Your instructions:
Make an exact copy of the records, dropping all pictures.

****

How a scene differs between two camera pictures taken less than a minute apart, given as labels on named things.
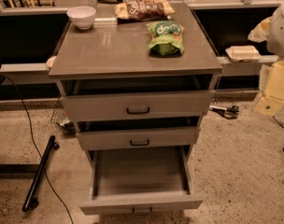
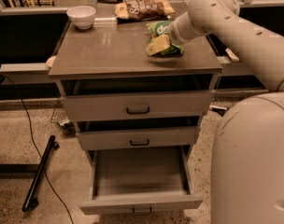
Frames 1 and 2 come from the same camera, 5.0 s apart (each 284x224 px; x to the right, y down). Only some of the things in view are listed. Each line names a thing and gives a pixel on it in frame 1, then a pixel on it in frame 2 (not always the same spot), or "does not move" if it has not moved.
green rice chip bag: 166,37 does not move
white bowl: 82,16 does not move
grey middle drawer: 116,133 does not move
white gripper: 280,35 to 175,35
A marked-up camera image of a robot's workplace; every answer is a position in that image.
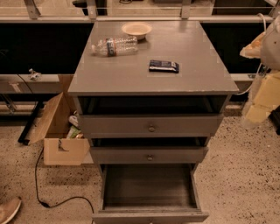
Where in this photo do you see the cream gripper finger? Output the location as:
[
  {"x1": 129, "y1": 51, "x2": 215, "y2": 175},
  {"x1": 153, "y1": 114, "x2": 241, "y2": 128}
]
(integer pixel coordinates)
[
  {"x1": 244, "y1": 70, "x2": 280, "y2": 124},
  {"x1": 240, "y1": 32, "x2": 265, "y2": 59}
]

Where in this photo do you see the blue rxbar blueberry bar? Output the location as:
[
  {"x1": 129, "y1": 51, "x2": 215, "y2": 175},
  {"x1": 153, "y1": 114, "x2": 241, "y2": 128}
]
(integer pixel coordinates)
[{"x1": 149, "y1": 60, "x2": 179, "y2": 74}]

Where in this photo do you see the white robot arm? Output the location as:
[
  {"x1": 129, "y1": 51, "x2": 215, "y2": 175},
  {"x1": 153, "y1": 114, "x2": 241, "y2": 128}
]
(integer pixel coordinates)
[{"x1": 240, "y1": 16, "x2": 280, "y2": 127}]

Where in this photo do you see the grey wooden drawer cabinet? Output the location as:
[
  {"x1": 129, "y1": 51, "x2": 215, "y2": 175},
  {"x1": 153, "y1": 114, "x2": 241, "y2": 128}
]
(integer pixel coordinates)
[{"x1": 67, "y1": 20, "x2": 240, "y2": 224}]

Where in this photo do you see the grey top drawer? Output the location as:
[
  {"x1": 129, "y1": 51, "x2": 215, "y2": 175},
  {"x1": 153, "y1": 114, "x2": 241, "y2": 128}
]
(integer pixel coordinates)
[{"x1": 78, "y1": 115, "x2": 223, "y2": 138}]

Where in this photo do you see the grey middle drawer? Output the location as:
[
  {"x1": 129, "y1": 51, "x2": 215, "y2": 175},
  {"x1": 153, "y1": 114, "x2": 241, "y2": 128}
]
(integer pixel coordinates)
[{"x1": 90, "y1": 146, "x2": 208, "y2": 165}]

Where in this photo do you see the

****

Reply to the exercise:
How a scene differs between two camera pictures taken less than a minute apart, given as labels on named things.
Frames 1 and 2 come from the same camera, 5.0 s apart (each 284x224 px; x to the right, y down). Only some of the things in view are listed. Each line names a thing and gives a pixel on it in frame 1, then a pixel on it in frame 2 (not always the same spot), or "does not move" if it has not moved.
green rice chip bag: 166,37 does not move
white bowl: 82,16 does not move
grey middle drawer: 116,133 does not move
white gripper: 280,35 to 175,35
A marked-up camera image of a robot's workplace; every answer is a position in that image.
Where in this photo do you see the cream gripper finger? Output the location as:
[
  {"x1": 129, "y1": 51, "x2": 215, "y2": 175},
  {"x1": 153, "y1": 114, "x2": 241, "y2": 128}
]
(integer pixel coordinates)
[
  {"x1": 244, "y1": 70, "x2": 280, "y2": 124},
  {"x1": 240, "y1": 32, "x2": 265, "y2": 59}
]

Where in this photo do you see the blue rxbar blueberry bar? Output the location as:
[
  {"x1": 129, "y1": 51, "x2": 215, "y2": 175},
  {"x1": 153, "y1": 114, "x2": 241, "y2": 128}
]
(integer pixel coordinates)
[{"x1": 149, "y1": 60, "x2": 179, "y2": 74}]

Where in this photo do you see the white robot arm? Output the location as:
[
  {"x1": 129, "y1": 51, "x2": 215, "y2": 175},
  {"x1": 153, "y1": 114, "x2": 241, "y2": 128}
]
(integer pixel coordinates)
[{"x1": 240, "y1": 16, "x2": 280, "y2": 127}]

Where in this photo do you see the grey wooden drawer cabinet? Output the location as:
[
  {"x1": 129, "y1": 51, "x2": 215, "y2": 175},
  {"x1": 153, "y1": 114, "x2": 241, "y2": 128}
]
(integer pixel coordinates)
[{"x1": 67, "y1": 20, "x2": 240, "y2": 224}]

Where in this photo do you see the grey top drawer? Output the location as:
[
  {"x1": 129, "y1": 51, "x2": 215, "y2": 175},
  {"x1": 153, "y1": 114, "x2": 241, "y2": 128}
]
(integer pixel coordinates)
[{"x1": 78, "y1": 115, "x2": 223, "y2": 138}]

Where in this photo do you see the grey middle drawer? Output the location as:
[
  {"x1": 129, "y1": 51, "x2": 215, "y2": 175},
  {"x1": 153, "y1": 114, "x2": 241, "y2": 128}
]
(integer pixel coordinates)
[{"x1": 90, "y1": 146, "x2": 208, "y2": 165}]

Where in this photo do you see the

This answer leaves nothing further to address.